HOW TO COMPLETE THIS TASK:
The full listing should be reproduced exactly as it appears.

[MATERIAL PROVIDED]

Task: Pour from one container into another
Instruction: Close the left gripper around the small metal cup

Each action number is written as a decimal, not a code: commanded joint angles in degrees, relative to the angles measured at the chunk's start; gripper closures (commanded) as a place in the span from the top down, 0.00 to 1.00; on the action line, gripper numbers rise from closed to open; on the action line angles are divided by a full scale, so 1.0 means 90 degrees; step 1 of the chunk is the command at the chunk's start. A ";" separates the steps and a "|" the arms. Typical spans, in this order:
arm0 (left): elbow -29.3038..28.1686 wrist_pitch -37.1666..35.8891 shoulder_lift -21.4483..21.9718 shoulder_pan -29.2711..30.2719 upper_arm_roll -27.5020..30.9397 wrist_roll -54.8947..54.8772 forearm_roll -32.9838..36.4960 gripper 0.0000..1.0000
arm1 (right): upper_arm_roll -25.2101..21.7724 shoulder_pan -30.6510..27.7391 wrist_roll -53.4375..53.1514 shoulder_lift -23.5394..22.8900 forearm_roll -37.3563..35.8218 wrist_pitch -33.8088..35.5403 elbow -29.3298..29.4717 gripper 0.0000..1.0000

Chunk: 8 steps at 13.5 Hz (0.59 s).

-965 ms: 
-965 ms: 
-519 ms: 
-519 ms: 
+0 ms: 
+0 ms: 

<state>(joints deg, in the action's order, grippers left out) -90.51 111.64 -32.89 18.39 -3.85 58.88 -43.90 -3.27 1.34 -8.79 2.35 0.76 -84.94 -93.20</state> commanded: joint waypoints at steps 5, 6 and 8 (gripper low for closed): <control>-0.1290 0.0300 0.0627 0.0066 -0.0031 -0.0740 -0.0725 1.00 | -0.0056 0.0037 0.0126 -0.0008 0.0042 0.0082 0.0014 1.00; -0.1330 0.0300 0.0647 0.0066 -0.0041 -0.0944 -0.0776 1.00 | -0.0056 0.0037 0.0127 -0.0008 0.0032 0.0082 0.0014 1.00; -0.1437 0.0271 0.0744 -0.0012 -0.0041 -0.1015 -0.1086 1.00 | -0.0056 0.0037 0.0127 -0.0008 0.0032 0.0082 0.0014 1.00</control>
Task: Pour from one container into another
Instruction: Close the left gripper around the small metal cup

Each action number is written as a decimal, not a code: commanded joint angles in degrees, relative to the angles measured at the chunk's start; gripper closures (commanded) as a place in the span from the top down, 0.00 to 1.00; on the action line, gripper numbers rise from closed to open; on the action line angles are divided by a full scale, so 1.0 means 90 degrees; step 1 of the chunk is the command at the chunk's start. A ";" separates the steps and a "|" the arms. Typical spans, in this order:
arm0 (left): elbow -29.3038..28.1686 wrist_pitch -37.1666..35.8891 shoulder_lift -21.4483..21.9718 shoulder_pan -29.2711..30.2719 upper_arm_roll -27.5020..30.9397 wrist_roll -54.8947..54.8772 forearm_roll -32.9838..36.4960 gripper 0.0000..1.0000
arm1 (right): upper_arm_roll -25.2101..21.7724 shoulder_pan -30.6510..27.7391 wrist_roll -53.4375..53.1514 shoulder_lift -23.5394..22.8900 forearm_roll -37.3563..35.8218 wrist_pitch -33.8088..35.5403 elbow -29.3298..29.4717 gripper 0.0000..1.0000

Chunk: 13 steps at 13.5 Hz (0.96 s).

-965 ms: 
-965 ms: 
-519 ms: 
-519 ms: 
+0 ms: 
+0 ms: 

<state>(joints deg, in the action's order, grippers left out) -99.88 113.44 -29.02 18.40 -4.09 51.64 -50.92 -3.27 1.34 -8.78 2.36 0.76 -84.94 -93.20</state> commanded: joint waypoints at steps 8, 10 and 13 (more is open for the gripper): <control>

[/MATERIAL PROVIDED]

ANSWER SECTION:
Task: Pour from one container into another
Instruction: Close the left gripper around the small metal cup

Each action number is written as a decimal, not a code: commanded joint angles in degrees, relative to the angles measured at the chunk's start; gripper closures (commanded) as a place in the span from the top down, 0.00 to 1.00; on the action line, gripper numbers rise from closed to open; on the action line angles are divided by a full scale, so 1.0 means 90 degrees; step 1 of the chunk is the command at the chunk's start. A ";" separates the steps and a "|" the arms. Typical spans, in this order:
arm0 (left): elbow -29.3038..28.1686 wrist_pitch -37.1666..35.8891 shoulder_lift -21.4483..21.9718 shoulder_pan -29.2711..30.2719 upper_arm_roll -27.5020..30.9397 wrist_roll -54.8947..54.8772 forearm_roll -32.9838..36.4960 gripper 0.0000..1.0000
arm1 (right): upper_arm_roll -25.2101..21.7724 shoulder_pan -30.6510..27.7391 wrist_roll -53.4375..53.1514 shoulder_lift -23.5394..22.8900 forearm_roll -37.3563..35.8218 wrist_pitch -33.8088..35.5403 elbow -29.3298..29.4717 gripper 0.0000..1.0000

Chunk: 8 steps at 13.5 Hz (0.59 s).

-965 ms: 
-965 ms: 
-519 ms: 
-519 ms: 
+0 ms: 
+0 ms: 

<state>(joints deg, in the action's order, grippers left out) -90.51 111.64 -32.89 18.39 -3.85 58.88 -43.90 -3.27 1.34 -8.79 2.35 0.76 -84.94 -93.20</state> commanded: joint waypoints at steps 5, 6 and 8 (gripper low for closed): <control>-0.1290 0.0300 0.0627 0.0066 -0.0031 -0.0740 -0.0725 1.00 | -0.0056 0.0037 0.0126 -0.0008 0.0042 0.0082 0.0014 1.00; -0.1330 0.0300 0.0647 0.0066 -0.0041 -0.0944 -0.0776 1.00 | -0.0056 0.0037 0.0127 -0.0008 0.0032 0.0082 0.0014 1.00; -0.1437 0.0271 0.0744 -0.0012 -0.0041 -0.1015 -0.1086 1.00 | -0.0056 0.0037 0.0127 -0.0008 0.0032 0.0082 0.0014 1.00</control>
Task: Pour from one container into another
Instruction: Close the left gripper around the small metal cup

Each action number is written as a decimal, not a code: commanded joint angles in degrees, relative to the angles measured at the chunk's start; gripper closures (commanded) as a place in the span from the top down, 0.00 to 1.00; on the action line, gripper numbers rise from closed to open; on the action line angles are divided by a full scale, so 1.0 means 90 degrees; step 1 of the chunk is the command at the chunk's start. A ";" separates the steps and a "|" the arms. Typical spans, in this order:
arm0 (left): elbow -29.3038..28.1686 wrist_pitch -37.1666..35.8891 shoulder_lift -21.4483..21.9718 shoulder_pan -29.2711..30.2719 upper_arm_roll -27.5020..30.9397 wrist_roll -54.8947..54.8772 forearm_roll -32.9838..36.4960 gripper 0.0000..1.0000
arm1 (right): upper_arm_roll -25.2101..21.7724 shoulder_pan -30.6510..27.7391 wrist_roll -53.4375..53.1514 shoulder_lift -23.5394..22.8900 forearm_roll -37.3563..35.8218 wrist_pitch -33.8088..35.5403 elbow -29.3298..29.4717 gripper 0.0000..1.0000

Chunk: 13 steps at 13.5 Hz (0.96 s).

-965 ms: 
-965 ms: 
-519 ms: 
-519 ms: 
+0 ms: 
+0 ms: 

<state>(joints deg, in the action's order, grippers left out) -99.88 113.44 -29.02 18.40 -4.09 51.64 -50.92 -3.27 1.34 -8.78 2.36 0.76 -84.94 -93.20</state> commanded: joint waypoints at steps 8, 10 and 13 (more is open for the gripper): <control>

Output is finished, and nothing else is required.